* _EXERCISE DETAILS_
Your answer should repeat the entries in full, exactly as given, with no pictures.

* _EXERCISE INPUT_
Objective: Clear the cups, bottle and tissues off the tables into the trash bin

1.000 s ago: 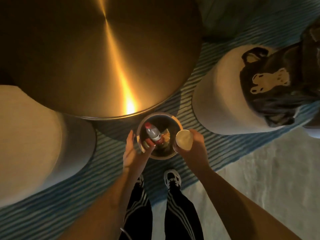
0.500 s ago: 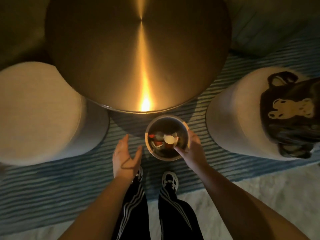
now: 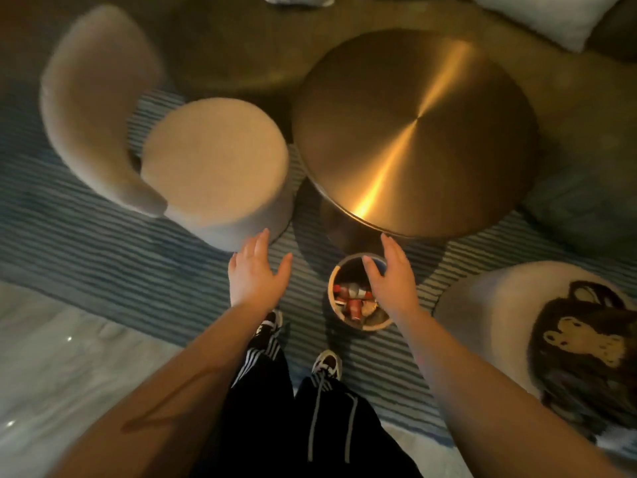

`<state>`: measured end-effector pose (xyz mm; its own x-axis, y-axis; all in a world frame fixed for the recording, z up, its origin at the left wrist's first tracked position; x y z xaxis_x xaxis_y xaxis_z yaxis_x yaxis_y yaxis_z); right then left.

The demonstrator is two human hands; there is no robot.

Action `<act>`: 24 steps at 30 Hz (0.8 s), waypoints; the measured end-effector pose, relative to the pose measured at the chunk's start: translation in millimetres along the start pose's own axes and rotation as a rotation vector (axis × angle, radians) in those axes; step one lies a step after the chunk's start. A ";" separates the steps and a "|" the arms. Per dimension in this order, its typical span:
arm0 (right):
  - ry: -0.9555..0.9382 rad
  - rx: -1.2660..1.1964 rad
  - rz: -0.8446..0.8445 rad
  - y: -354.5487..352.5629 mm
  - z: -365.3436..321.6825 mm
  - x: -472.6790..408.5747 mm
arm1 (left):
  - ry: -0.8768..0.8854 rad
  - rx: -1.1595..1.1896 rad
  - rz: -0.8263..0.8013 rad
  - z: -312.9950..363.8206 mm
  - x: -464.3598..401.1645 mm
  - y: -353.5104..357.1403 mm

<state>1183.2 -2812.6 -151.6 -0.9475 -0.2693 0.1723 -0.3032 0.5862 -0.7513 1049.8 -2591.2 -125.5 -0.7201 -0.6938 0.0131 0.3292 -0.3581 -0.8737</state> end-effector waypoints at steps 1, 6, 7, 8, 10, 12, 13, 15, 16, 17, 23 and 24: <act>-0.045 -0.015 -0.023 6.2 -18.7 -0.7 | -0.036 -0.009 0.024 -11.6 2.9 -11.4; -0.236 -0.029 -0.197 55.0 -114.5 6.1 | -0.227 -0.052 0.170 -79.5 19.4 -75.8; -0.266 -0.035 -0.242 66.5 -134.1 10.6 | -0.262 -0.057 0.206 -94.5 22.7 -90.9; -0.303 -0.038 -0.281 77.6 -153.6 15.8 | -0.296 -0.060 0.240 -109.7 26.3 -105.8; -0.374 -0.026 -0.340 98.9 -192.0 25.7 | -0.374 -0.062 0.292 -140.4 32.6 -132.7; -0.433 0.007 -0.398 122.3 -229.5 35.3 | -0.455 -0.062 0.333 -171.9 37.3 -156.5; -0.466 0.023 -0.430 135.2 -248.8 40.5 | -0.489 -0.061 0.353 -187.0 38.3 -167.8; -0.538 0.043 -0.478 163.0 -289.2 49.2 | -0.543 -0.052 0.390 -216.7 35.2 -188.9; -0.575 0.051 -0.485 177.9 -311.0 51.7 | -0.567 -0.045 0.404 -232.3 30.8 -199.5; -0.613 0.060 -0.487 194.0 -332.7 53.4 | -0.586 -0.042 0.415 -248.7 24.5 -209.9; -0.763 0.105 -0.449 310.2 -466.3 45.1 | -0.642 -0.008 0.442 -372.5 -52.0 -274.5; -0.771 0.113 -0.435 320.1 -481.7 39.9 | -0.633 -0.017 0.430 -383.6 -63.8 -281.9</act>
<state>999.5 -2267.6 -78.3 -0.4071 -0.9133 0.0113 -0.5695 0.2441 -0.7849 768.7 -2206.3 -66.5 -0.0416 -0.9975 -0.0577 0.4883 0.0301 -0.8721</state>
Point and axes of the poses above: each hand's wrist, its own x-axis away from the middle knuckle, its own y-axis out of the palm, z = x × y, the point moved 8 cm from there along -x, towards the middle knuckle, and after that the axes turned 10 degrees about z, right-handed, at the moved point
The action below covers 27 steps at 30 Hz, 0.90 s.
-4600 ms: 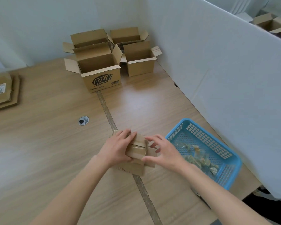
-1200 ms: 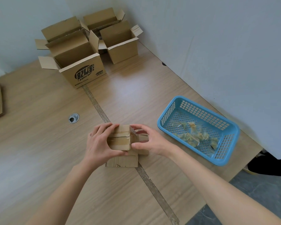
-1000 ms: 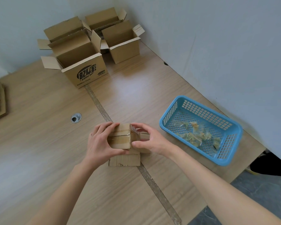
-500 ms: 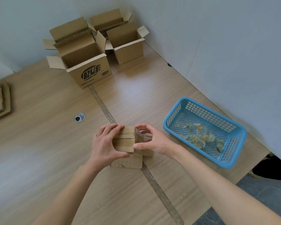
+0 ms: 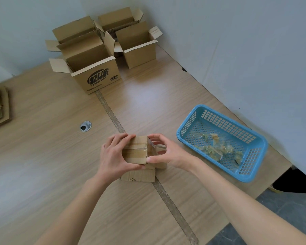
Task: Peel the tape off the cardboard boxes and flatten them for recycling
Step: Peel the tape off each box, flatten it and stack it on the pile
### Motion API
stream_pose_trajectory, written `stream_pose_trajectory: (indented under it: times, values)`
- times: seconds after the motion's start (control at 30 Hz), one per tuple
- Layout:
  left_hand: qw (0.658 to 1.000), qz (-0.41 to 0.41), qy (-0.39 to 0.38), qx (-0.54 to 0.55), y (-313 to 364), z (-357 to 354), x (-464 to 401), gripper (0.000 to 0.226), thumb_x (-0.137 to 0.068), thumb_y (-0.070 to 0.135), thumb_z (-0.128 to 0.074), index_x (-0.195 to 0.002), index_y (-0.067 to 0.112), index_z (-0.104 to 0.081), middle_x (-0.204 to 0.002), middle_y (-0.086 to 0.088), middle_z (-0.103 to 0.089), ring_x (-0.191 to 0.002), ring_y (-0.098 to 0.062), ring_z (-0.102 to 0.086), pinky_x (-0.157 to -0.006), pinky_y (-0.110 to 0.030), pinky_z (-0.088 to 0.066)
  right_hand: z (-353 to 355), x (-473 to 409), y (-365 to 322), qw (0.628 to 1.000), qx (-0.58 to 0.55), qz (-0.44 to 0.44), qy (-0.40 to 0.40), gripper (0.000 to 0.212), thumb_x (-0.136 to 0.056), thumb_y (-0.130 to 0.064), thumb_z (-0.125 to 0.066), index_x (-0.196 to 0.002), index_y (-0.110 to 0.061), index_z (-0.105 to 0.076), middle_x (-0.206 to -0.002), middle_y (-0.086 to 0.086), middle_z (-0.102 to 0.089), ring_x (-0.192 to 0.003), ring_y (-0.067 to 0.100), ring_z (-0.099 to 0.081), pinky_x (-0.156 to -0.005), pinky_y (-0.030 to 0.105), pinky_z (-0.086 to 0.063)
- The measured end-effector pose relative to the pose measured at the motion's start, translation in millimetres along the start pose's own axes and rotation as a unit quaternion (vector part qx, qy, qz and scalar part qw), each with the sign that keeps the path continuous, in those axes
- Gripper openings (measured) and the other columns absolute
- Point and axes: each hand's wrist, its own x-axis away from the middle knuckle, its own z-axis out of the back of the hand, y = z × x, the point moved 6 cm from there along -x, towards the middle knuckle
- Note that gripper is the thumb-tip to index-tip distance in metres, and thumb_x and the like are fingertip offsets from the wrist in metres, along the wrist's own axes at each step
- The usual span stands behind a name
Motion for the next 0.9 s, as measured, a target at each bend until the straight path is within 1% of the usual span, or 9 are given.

* _RESPONSE BOX_
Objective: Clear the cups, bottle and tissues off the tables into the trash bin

1.000 s ago: 
0.500 s ago: 
now: 

`<state>`: measured end-effector pose (xyz mm; its own x-axis, y-axis; all in a world frame fixed for the recording, z up, its origin at the left wrist's first tracked position; x y z xaxis_x xaxis_y xaxis_z yaxis_x yaxis_y yaxis_z); right then left.

The demonstrator is two human hands; there is no robot.

Action `<act>`: 24 steps at 30 Hz (0.8 s), waypoints; the measured end-effector pose, relative to the pose measured at the chunk's start: translation in millimetres along the start pose's own axes and rotation as a rotation vector (axis × angle, radians) in those axes; step one lies a step after the chunk's start. A ";" separates the steps and a "|" the arms. Per dimension in this order, its typical span:
arm0 (right):
  - ry: -0.9555..0.9382 rad
  - rx: -1.2660..1.1964 rad
  - rz: -0.8446..0.8445 rad
  - y: -354.5487..352.5629 mm
  - z: -365.3436..321.6825 mm
  - x: -472.6790..408.5747 mm
arm1 (left):
  - ry: -0.8768..0.8854 rad
  - rx: -1.1595..1.1896 rad
  - rz: -0.8263..0.8013 rad
  - z: -312.9950..363.8206 mm
  - x: -464.3598..401.1645 mm
  - y: -353.5104..357.1403 mm

<state>1183.2 -2812.6 -151.6 -0.9475 -0.2693 0.1723 -0.3032 0.5862 -0.7513 1049.8 -2591.2 -125.5 -0.7201 -0.6938 0.0131 0.3292 -0.3581 -0.8737</state> end-effector waypoints at steps 1, 6, 7, 8, 10, 12, 13, 15, 16, 17, 23 and 24: <act>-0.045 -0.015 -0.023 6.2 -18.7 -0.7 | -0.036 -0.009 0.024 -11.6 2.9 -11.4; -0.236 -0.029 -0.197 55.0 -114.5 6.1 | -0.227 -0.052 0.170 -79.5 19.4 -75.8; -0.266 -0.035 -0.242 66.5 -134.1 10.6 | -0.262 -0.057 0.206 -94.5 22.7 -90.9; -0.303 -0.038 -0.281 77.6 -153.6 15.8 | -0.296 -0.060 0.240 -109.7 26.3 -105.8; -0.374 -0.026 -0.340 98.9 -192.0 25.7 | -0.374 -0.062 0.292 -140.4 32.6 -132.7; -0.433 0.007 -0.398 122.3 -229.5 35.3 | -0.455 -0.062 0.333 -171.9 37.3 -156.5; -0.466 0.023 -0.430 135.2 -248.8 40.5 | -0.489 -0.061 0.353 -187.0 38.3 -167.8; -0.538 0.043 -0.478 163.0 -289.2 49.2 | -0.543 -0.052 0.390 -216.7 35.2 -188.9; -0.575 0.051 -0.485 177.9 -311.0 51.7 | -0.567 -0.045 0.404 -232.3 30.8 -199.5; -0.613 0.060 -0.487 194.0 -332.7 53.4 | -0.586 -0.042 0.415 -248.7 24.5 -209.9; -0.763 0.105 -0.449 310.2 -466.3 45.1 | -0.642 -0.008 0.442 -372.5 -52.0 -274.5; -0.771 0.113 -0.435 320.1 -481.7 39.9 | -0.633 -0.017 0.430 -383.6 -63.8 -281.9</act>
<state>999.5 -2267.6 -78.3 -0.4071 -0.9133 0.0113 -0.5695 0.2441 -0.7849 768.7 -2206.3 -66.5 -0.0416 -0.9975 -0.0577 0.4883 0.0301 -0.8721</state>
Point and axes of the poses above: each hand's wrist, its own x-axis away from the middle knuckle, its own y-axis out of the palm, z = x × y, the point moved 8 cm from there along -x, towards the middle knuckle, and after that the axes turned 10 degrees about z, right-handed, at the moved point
The action below covers 27 steps at 30 Hz, 0.90 s.
-4600 ms: 
-1200 ms: 
-1000 ms: 
-500 ms: 
+0 ms: 
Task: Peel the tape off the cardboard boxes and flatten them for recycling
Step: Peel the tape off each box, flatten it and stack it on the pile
### Motion API
stream_pose_trajectory, written `stream_pose_trajectory: (indented under it: times, values)`
- times: seconds after the motion's start (control at 30 Hz), one per tuple
- Layout:
  left_hand: qw (0.658 to 1.000), qz (-0.41 to 0.41), qy (-0.39 to 0.38), qx (-0.54 to 0.55), y (-313 to 364), z (-357 to 354), x (-464 to 401), gripper (0.000 to 0.226), thumb_x (-0.137 to 0.068), thumb_y (-0.070 to 0.135), thumb_z (-0.128 to 0.074), index_x (-0.195 to 0.002), index_y (-0.067 to 0.112), index_z (-0.104 to 0.081), middle_x (-0.204 to 0.002), middle_y (-0.086 to 0.088), middle_z (-0.103 to 0.089), ring_x (-0.191 to 0.002), ring_y (-0.098 to 0.062), ring_z (-0.102 to 0.086), pinky_x (-0.157 to -0.006), pinky_y (-0.110 to 0.030), pinky_z (-0.088 to 0.066)
  right_hand: z (-353 to 355), x (-473 to 409), y (-365 to 322), qw (0.628 to 1.000), qx (-0.58 to 0.55), qz (-0.44 to 0.44), qy (-0.40 to 0.40), gripper (0.000 to 0.212), thumb_x (-0.136 to 0.056), thumb_y (-0.130 to 0.064), thumb_z (-0.125 to 0.066), index_x (-0.196 to 0.002), index_y (-0.110 to 0.061), index_z (-0.105 to 0.076), middle_x (-0.206 to -0.002), middle_y (-0.086 to 0.086), middle_z (-0.102 to 0.089), ring_x (-0.192 to 0.003), ring_y (-0.067 to 0.100), ring_z (-0.099 to 0.081), pinky_x (-0.156 to -0.005), pinky_y (-0.030 to 0.105), pinky_z (-0.086 to 0.063)
- The measured end-effector pose relative to the pose measured at the motion's start, translation in millimetres along the start pose's own axes and rotation as a unit quaternion (vector part qx, qy, qz and scalar part qw), each with the sign that keeps the path continuous, in those axes
- Gripper openings (measured) and the other columns absolute
- Point and axes: each hand's wrist, its own x-axis away from the middle knuckle, its own z-axis out of the back of the hand, y = z × x, the point moved 6 cm from there along -x, towards the middle knuckle
- Note that gripper is the thumb-tip to index-tip distance in metres, and thumb_x and the like are fingertip offsets from the wrist in metres, along the wrist's own axes at each step
- The usual span stands behind a name
Motion for the next 0.9 s, as measured, a target at each bend until the straight path is within 1% of the usual span, or 9 are given.

There's no more to this exercise.